Flugverspätung: Beschädigung des Flugzeugreifens durch Schraube kann Fluggesellschaft von Pflicht zur Ausgleichzahlung befreien
EuGH, C 501/17: Schlussanträge des Generalanwalts vom 22.11.2018Der Kläger buchte einen Flug bei der beklagten Fluggesellschaft Germanwings von Dublin nach Düsseldorf. Dieser Flug verspätete sich um mehr als drei Stunden. Die Beklagte weigerte sich, dem Kläger für die Verspätung Ausgleichsleistungen nach der Verordnung (EG) Nr. 261/2004 (Fluggastrechteverordnung) zu gewähren. Zur Begründung führte sie an, dass bei den Startvorbereitungen für den streitgegenständlichen Flug eine Schraube in einem Reifen des für die Durchführung des Fluges eingesetzten Flugzeugs festgestellt worden sei, die sich auf der Startbahn in Düsseldorf oder der Landebahn des Vorflugs in Dublin in den Reifen gebohrt habe. Aus diesem Grund habe der Reifen ausgetauscht werden müssen, was zu der Verspätung geführt habe.
Die Beklagte ist der Auffassung, dass es sich bei dem Schadensereignis um einen außergewöhnlichen Umstand handele, aufgrund dessen sie von der Haftung befreit sei. Dementsprechend sei sie nicht zur Ausgleichszahlung nach der Fluggastrechteverordnung verpflichtet. Der Kläger begehrt mit seiner Klage gleichwohl Zahlung einer Ausgleichszahlung.
Das mit der Sache befasset LG Köln möchte vom EuGH wissen, ob die Beschädigung eines Flugzeugreifens durch eine auf der Start- oder Landebahn liegende Schraube ein außergewöhnlicher Umstand im Sinne der Fluggastrechteverordnung ist. Nach der Verordnung müssen Fluglinien den Fluggästen bei Annullierung oder großer Verspätung (drei Stunden und mehr) grundsätzlich Ausgleichszahlungen leisten (Art. 5 Abs. 1). Von dieser Verpflichtung kann sich eine Fluglinie befreien, wenn sie nachweisen kann, dass die Annullierung bzw. verspätete Ankunft des Fluges auf außergewöhnliche Umstände zurückgeht, die sich auch dann nicht hätten vermeiden lassen, wenn alle zumutbaren Maßnahmen ergriffen worden wären (Art. 5 Abs. 3).
Die Gründe:
Nach den Schlussanträgen von Generalanwalt Tanchev ist Art. 5 Abs. 3 der Fluggastrechteverordnung ist dahin auszulegen, dass die Beschädigung eines Flugzeugreifens durch eine auf der Start- oder Landebahn liegende Schraube unter den Begriff "außergewöhnlicher Umstand" i.S.d. Bestimmung fällt.

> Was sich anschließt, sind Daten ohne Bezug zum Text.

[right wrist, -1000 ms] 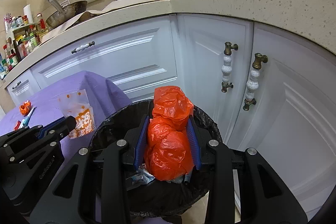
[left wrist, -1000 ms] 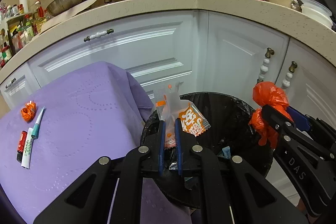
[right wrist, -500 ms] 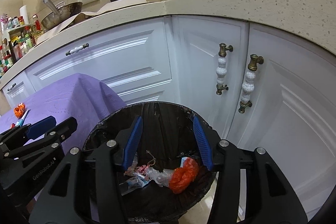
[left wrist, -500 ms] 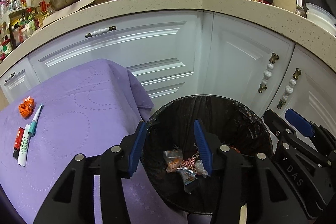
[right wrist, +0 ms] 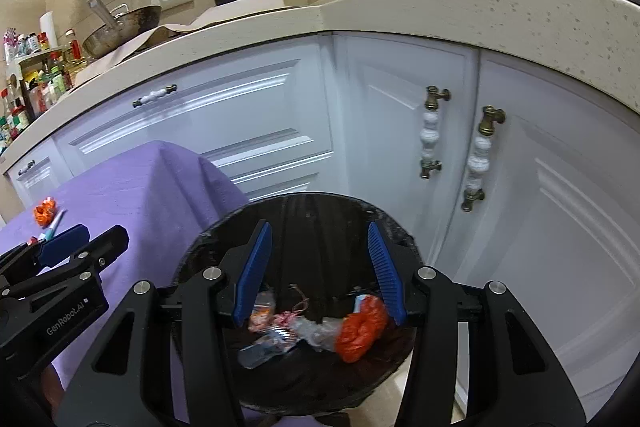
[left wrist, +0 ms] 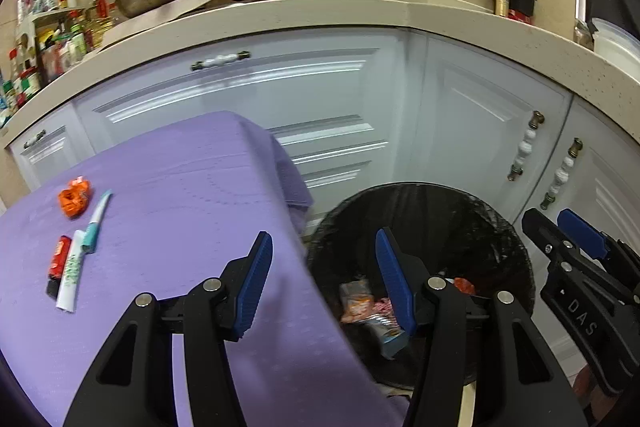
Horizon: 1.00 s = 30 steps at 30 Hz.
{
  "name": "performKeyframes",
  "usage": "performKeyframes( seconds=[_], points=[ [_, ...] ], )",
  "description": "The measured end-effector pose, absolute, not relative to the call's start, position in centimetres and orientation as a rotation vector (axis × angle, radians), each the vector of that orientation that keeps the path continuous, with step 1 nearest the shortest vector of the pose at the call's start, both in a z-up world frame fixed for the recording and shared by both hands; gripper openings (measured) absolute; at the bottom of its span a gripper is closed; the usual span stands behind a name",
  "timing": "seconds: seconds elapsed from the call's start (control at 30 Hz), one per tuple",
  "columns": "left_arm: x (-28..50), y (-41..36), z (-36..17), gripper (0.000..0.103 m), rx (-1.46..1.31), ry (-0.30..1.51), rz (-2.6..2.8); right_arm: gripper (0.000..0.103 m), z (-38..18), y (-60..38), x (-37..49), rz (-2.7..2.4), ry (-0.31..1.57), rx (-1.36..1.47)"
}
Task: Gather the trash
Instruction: 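Move both open tools back over the table toward the remaining items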
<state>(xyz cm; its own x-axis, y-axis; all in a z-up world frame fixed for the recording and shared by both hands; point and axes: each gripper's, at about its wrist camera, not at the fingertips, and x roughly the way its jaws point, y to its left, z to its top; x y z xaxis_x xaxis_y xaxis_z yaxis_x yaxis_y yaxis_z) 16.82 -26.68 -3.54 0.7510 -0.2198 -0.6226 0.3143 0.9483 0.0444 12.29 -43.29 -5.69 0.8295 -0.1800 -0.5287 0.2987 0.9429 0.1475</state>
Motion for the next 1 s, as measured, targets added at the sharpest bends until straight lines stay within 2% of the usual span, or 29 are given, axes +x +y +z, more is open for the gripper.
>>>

Auf den Rollbahnen liegende Schrauben sind (ebenso wie ein Vogelschlag) nicht untrennbar mit dem System zum Betrieb des Flugzeugs verbunden. Im Gegenteil sind Schrauben und andere Fremdkörper auf dem Rollfeld möglichst zu vermeiden, da sie ein erhebliches Sicherheitsrisiko darstellen und Flugzeuge mit ihnen nicht in Berührung kommen sollten. Ein solches Vorkommnis ist daher nicht Teil der normalen Ausübung der Tätigkeit der betreffenden Fluglinie. Dass Schrauben, Nägel oder andere Kleinteile auf die Rollbahn geraten, ist außerdem ein beliebig auftretendes Ereignis, das für die Fluglinie schlicht nicht vorhersehbar und innerhalb der betrieblichen Sphäre der Fluglinie von dieser auch nicht beherrschbar ist.
Ein Reifenschaden oder ein anderer technischer Defekt des Fluggeräts, der durch auf dem Rollfeld liegende Kleinteile wie Nägel oder vergleichbare Objekte verursacht worden ist, stellt einen außergewöhnlichen Umstand dar, der die Fluglinie von ihrer Ausgleichspflicht gegenüber den Fluggästen befreien kann. Das LG Köln wird nunmehr zu beurteilen haben, ob Germanwings insbesondere auf technischer und administrativer Ebene in der Lage war, direkt oder indirekt geeignete Vorkehrungen zu treffen, um die Risiken einer Beschädigung von Reifen durch auf dem Rollfeld liegende Fremdkörper zu verringern oder zu beseitigen.